Batteries sodium : une alternative crédible aux batteries lithium pour le stockage d’énergie solaire

Batteries sodium : une alternative crédible aux batteries lithium pour le stockage d’énergie solaire

Le lithium règne sans partage sur le stockage d’énergie… pour l’instant. Mais dans l’ombre, une autre chimie pousse fort : le sodium-ion. Moins cher, plus abondant, potentiellement mieux adapté au stationnaire qu’à la mobilité. Pour le solaire, où la priorité n’est pas de gagner chaque gramme mais de réduire le coût du kWh stocké, la question devient très concrète : les batteries sodium peuvent-elles vraiment concurrencer le lithium pour les installations photovoltaïques, des toitures résidentielles aux fermes solaires de plusieurs dizaines de mégawatts ?

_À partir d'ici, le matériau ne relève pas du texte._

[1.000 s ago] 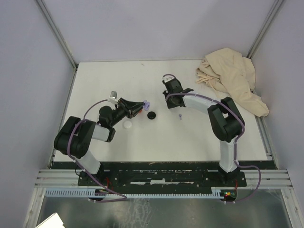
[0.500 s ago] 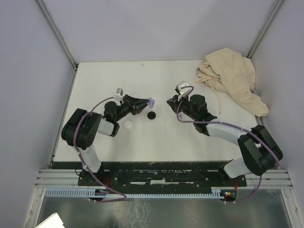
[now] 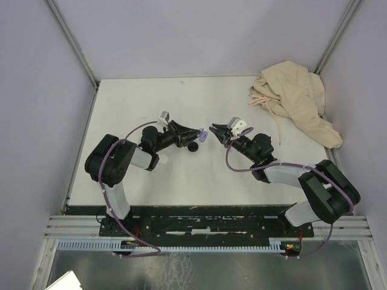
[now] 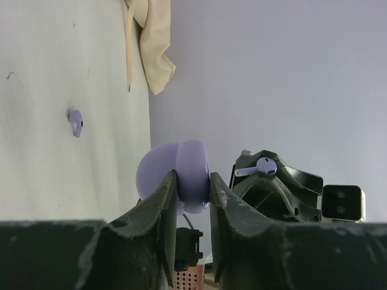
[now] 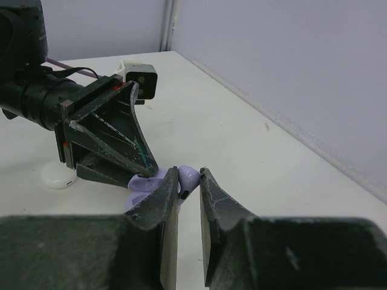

Pourquoi chercher une alternative au lithium pour le solaire ?

Dans les projets photovoltaïques couplés à du stockage, trois tendances se croisent :

Résultat : dans beaucoup de business plans, la ligne « stockage » reste un point dur. Sur un projet PV+stockage de taille industrielle, la batterie peut représenter 30 à 50 % de l’investissement total selon la durée de stockage visée. Chaque euro économisé par kWh stocké compte.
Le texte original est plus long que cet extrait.